The idea behind this great variety of teaching methods is to create an environment that is participant-, group- and discourse-focused. It encourages participants to exchange ideas and opinions, learn from each other and be an active part in the co-creation of the course itself. Each participant will be responsible for their own learning experience, and that of the others.
This course is designed for current university students, working professionals and any individuals interesting in sustainability and learning about blue engineering.
The course also requires an interest in the reciprocal relations of technology, individuals, nature, society and democracy.
Participants from all fields and disciplines are welcome.
Prerequisites and Technical Requirements
We will ask participants to fulfill the following technical requirements:
- Fully functional device (laptop, tablet, PC)
- Stable internet connection
- Software: Zoom (App installed on desktop or over browser. Participants are requested to use their real name as zoom account name)

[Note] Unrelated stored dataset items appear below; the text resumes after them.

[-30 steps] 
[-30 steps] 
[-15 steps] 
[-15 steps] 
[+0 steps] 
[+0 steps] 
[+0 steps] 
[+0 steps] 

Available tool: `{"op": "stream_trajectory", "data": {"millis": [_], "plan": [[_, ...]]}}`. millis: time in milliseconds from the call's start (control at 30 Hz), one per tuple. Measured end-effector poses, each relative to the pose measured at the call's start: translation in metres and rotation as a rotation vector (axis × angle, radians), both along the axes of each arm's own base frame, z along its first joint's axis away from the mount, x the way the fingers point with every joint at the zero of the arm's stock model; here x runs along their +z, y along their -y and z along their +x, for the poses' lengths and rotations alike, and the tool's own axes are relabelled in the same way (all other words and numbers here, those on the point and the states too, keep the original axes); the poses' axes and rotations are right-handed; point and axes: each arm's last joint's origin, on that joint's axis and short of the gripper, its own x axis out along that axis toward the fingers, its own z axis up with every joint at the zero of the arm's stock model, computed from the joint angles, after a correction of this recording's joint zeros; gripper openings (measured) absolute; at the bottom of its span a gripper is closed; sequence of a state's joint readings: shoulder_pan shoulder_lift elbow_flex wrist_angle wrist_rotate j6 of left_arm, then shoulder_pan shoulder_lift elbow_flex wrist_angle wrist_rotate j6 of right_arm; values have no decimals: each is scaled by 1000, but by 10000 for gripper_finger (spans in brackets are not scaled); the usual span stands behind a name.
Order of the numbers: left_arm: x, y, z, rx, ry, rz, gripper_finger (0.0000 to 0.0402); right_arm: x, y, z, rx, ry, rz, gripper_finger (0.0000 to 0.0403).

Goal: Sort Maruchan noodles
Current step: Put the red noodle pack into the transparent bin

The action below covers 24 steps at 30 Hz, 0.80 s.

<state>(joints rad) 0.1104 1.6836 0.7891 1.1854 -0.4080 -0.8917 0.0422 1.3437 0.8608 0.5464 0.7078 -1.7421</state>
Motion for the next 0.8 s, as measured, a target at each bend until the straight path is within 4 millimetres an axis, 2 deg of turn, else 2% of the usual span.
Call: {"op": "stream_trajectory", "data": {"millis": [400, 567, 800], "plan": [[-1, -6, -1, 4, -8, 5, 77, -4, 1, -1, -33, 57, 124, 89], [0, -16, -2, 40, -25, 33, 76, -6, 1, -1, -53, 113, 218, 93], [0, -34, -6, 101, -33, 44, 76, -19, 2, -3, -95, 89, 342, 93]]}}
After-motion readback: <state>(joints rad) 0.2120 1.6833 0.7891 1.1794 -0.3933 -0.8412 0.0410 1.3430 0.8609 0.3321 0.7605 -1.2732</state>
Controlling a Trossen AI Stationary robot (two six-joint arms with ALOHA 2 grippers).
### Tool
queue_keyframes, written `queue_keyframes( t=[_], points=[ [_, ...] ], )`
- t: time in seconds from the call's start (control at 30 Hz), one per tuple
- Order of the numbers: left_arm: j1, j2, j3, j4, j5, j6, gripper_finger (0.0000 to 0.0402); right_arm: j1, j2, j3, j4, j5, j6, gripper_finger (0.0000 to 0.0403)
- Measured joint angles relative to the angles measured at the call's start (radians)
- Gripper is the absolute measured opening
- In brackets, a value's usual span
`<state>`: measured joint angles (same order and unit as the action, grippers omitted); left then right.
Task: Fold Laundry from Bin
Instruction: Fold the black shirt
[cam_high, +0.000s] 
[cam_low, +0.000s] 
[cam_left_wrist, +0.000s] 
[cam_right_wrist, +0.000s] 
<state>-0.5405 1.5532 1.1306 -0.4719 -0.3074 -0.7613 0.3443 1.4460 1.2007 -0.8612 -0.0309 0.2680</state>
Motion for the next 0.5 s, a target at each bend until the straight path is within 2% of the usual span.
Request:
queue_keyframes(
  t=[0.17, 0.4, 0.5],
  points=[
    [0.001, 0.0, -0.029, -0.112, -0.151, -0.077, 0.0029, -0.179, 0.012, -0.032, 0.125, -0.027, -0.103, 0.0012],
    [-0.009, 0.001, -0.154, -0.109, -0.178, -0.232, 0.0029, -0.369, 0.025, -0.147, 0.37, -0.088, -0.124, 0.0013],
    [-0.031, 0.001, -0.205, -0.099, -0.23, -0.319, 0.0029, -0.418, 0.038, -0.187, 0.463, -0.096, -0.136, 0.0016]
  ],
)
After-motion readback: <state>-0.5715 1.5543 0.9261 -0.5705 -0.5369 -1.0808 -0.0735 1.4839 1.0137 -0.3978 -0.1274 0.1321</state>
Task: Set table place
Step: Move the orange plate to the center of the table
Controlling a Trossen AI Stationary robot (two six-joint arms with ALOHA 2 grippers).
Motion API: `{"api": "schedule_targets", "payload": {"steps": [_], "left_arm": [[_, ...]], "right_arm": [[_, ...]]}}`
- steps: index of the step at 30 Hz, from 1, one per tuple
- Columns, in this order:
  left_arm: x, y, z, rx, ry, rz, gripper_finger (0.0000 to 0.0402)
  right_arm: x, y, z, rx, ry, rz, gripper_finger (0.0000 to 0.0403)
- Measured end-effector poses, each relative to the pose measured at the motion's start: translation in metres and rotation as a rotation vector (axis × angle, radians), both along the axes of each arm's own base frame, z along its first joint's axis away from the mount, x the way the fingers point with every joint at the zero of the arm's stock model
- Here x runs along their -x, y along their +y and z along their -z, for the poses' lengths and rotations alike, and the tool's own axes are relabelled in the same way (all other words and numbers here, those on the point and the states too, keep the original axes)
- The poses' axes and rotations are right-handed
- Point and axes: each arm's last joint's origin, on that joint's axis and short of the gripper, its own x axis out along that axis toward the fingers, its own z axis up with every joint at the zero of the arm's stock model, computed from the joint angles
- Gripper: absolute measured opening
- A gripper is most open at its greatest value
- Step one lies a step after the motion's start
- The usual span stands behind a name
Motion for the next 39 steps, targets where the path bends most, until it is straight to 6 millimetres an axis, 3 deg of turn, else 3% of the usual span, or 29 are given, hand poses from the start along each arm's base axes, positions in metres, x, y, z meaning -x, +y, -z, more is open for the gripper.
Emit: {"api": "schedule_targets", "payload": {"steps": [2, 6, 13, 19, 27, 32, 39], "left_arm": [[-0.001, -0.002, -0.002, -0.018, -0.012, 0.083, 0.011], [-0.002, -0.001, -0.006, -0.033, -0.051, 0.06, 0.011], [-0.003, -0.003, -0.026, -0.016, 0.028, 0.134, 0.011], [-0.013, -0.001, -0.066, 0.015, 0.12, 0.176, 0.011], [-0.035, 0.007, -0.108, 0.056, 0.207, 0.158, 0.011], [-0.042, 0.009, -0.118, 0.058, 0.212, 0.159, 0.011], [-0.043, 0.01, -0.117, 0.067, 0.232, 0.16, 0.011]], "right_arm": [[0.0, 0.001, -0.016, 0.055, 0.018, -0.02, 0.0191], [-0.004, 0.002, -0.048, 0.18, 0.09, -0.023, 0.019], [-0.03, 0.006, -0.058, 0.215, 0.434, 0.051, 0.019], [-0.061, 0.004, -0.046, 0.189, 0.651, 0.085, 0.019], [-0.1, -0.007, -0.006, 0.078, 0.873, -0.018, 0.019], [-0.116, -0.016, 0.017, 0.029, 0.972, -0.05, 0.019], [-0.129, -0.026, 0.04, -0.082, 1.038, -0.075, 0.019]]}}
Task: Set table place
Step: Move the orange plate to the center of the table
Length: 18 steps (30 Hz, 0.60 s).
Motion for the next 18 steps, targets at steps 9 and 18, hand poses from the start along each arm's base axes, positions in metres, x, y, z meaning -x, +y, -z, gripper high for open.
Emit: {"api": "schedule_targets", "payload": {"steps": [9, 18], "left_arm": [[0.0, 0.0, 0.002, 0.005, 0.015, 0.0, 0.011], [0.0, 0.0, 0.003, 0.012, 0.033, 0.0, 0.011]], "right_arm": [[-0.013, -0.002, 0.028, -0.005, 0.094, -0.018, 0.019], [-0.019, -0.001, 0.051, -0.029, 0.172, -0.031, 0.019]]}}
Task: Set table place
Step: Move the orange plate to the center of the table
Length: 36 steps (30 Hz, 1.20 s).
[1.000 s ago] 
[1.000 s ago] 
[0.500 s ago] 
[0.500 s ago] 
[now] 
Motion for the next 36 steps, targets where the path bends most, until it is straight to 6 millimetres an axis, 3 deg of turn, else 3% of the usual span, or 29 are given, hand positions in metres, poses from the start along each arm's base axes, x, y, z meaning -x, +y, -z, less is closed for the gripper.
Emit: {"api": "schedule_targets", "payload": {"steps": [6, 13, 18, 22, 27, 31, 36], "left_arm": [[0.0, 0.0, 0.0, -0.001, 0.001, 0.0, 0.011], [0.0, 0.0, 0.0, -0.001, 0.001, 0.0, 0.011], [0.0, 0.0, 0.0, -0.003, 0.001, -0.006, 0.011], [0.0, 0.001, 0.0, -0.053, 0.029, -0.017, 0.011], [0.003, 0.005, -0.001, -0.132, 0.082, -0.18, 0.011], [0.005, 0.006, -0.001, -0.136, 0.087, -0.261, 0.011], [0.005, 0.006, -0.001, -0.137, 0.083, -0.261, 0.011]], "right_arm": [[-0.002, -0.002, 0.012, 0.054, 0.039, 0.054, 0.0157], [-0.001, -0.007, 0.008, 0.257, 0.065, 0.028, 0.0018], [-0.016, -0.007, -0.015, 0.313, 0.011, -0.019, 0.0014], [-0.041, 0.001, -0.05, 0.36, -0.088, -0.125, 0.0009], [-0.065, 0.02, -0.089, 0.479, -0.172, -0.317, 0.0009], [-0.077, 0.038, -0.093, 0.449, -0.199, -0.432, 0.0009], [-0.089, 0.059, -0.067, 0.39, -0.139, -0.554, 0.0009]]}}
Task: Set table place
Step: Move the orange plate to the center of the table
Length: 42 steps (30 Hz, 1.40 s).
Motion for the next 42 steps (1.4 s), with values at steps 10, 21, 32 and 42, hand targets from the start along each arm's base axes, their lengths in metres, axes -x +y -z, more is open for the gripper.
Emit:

- Recommended: external headset for better sound quality
André Baier received a master degree in philosophy of norms from Universíté Rennes, France. He completed his studies at Technische Universität Berlin receiving a MA in philosophy. He actively participates in the development and implementation of Blue Engineering – Engineers with Social and Ecological Responsibility - since its beginning in 2009. As of 2012 he is lecturer for this course at Technische Universität Berlin.
Course fees for Blue Engineering are as follows:
Student: 720 Euro
Working professional/Non-student: 1120 Euro
The early bird discount is available for all participants until April 1st 2021.
Please note that students will be required to upload proof of their student status (student card/ enrollment information) during the registration process.